Sakyaputta.—In this volume there are two monks who have appended to their name the epithet Sakyaputta. These are Upananda Sakyaputta, to whom there are frequent references—e.g., Bu-NP.6, Bu-NP.8Bu-NP.10, Bu-NP.18, Bu-NP.20, Bu-NP.25, Bu-NP.27, Bu-Pc.9, Bu-Pc.42Bu-Pc.46, Bu-Pc.59, and Hatthaka Sakyaputta, Bu-Pc.1. This epithet, which I have translated as “son of the Sakyans,” was presumably given to distinguish these men from others bearing the same name. Neither Upananda nor Hatthaka was an ornament to the Order, and thus the epithet will not have been conferred in recognition of any special ability on his part. It indicated primarily that they were Sakyans, born into the Sakyan clan or tribe, gotta. But it did more than this. It implied, not only that the men so described were of Sakyan descent and themselves Sakyans, but that they were also members of the religious sect known by its contemporaries as the Sakyaputta sect, its adherents being called sakyaputtiyas.

For Sakyans who were not monks are called, when there was need to differentiate them from others of the same name, not Sakyaputta, but Sakka. A good example is Mahānāma Sakka (Bu-Pc.47 and, e.g., AN.i.26, AN.i.276), a brother of Anuruddha and cousin of BD.2.xlv Gotama. There does not seem to have been any other notable Anuruddha contemporary with this brother of Mahānāma’s, and so there was no occasion to append Sakka to his name. There were however other Mahānāmas,[52] hence the suffix Sakka for the one of Sakyan descent.

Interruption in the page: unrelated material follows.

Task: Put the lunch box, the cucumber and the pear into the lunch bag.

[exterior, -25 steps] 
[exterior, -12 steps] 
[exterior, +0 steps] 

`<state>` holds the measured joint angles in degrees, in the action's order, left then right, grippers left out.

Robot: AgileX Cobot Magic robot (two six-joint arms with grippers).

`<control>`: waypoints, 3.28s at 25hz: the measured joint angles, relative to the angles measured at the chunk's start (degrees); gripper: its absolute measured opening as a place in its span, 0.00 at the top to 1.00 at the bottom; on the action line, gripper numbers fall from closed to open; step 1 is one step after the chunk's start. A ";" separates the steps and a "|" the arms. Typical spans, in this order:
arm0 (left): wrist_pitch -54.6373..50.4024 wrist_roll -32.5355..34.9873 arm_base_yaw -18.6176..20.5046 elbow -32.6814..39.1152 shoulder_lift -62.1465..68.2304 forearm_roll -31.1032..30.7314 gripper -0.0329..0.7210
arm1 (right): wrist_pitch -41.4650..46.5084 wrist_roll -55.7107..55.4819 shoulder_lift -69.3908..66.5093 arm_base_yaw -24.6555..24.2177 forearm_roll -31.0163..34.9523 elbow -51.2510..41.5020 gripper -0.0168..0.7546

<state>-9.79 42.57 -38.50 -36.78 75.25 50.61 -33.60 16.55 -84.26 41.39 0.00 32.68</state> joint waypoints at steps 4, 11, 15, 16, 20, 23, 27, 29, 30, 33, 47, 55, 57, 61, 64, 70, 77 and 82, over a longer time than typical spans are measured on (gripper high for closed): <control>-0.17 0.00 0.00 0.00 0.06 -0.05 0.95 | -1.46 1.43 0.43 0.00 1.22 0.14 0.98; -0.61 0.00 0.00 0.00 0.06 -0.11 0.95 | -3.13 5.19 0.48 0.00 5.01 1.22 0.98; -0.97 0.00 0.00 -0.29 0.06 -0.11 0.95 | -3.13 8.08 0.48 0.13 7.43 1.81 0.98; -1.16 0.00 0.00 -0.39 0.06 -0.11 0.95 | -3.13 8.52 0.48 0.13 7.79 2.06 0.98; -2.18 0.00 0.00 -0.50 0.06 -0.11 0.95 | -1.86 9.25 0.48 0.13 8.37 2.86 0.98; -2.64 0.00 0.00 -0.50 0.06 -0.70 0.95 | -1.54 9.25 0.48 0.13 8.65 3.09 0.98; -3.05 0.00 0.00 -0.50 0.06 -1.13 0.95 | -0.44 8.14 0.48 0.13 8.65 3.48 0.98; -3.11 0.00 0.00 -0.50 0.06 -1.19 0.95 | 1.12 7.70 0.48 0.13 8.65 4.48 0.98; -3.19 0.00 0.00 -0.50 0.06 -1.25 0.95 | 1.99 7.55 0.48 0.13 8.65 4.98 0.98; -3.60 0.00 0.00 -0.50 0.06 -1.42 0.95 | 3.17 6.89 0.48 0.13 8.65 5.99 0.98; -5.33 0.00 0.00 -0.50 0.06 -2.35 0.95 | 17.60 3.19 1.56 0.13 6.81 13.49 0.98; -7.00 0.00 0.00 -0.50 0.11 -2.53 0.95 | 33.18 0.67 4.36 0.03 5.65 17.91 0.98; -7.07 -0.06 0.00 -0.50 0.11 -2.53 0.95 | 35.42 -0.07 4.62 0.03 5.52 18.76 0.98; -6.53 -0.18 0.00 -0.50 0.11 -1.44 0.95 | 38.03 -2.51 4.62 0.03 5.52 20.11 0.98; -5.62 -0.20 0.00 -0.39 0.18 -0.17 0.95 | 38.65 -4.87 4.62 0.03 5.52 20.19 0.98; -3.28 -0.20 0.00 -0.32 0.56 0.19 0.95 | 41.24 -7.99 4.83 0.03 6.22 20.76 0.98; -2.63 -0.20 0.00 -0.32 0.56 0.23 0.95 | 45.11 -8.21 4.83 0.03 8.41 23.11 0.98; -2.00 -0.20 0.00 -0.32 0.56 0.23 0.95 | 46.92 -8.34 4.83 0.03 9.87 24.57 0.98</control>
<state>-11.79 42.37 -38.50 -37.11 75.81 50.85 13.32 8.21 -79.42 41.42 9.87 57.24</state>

I hold it essential to translate the putta in Sakyaputta. Yet in saying that a Sakyan who had become a follower of Gotama’s was called Sakyaputta if his own name was not sufficiently distinctive, I do not in the least wish to suggest anything mystical or comparable to the Hindu “twice born.” No more is meant than the recording of the case of a Sakyan who had become a follower of the Sakyaputta sect, or, after the Order had been fully constituted, a monk in Gotama’s Order. In this way, the force of putta in Sakyaputta is double-edged. It indicates at one and the same time a man’s birth as Sakyan and his calling as religious. Moreover, the fact is emphasised that the sectarian or monastic body which he has entered is one founded by his kinsman, a member of his own clan, Gotama Sakyaputta, as he is called by members of other sects,[53] and by Assaji, recently become a follower.[54]

In its beginnings, the sect founded by Gotama, and which afterwards turned into an “Order,”[55] was largely entered and maintained by his relations. I therefore think it advisable, in order to keep before the mind the Sakyan and not merely Gotamic influences on the origin of the monastic institution, to translate the Sakya part of the compound Sakyaputta as “of the Sakyans,” using the plural. The same will apply to Sakyaputtiyo, “sons of the Sakyans,” a name frequently given to Gotama’s followers, whether they were of the Sakyan clan or not. By their calling, and not on account of their birth, these had become “sons” of the Sakyan leader, BD.2.xlvi Sakyamuni,[56] and of his Sakyan co-workers and co-founders.[57]

There is a commentarial support for taking the Sakya of the compound as a plural. For Vin-a.735 defines Sakyaputta as sakyānaṃ putto, “son of the Sakyans,” sakyānaṃ being a genitive plural.

It is perhaps not always necessary, although I hold it to be correct, to insert “son,” putta, in translations of various compounds, such as devaputta (e.g., AN.i.278, Hatthaka devaputta) and Mallaputta (e.g., Dabba Mallaputta, Vin.3.158, Vin.4.37), it being sufficient to read merely a, or the, deva, and a, or the, Mallian.

But when a person can only be distinguished from others bearing the same name by calling him “so and so, the son of so and so,” as Upasena Vaṅgantaputta,[58] then the putta part of the name must be translated. For he was not Upasena Vanganta, but Upasena, Vanganta’s son. The great exception to this is Sāriputta, where, for English translators and readers, putta seems to have become an integral part of his name, since it is never translated as “the son of (Rūpa-)Sarī.”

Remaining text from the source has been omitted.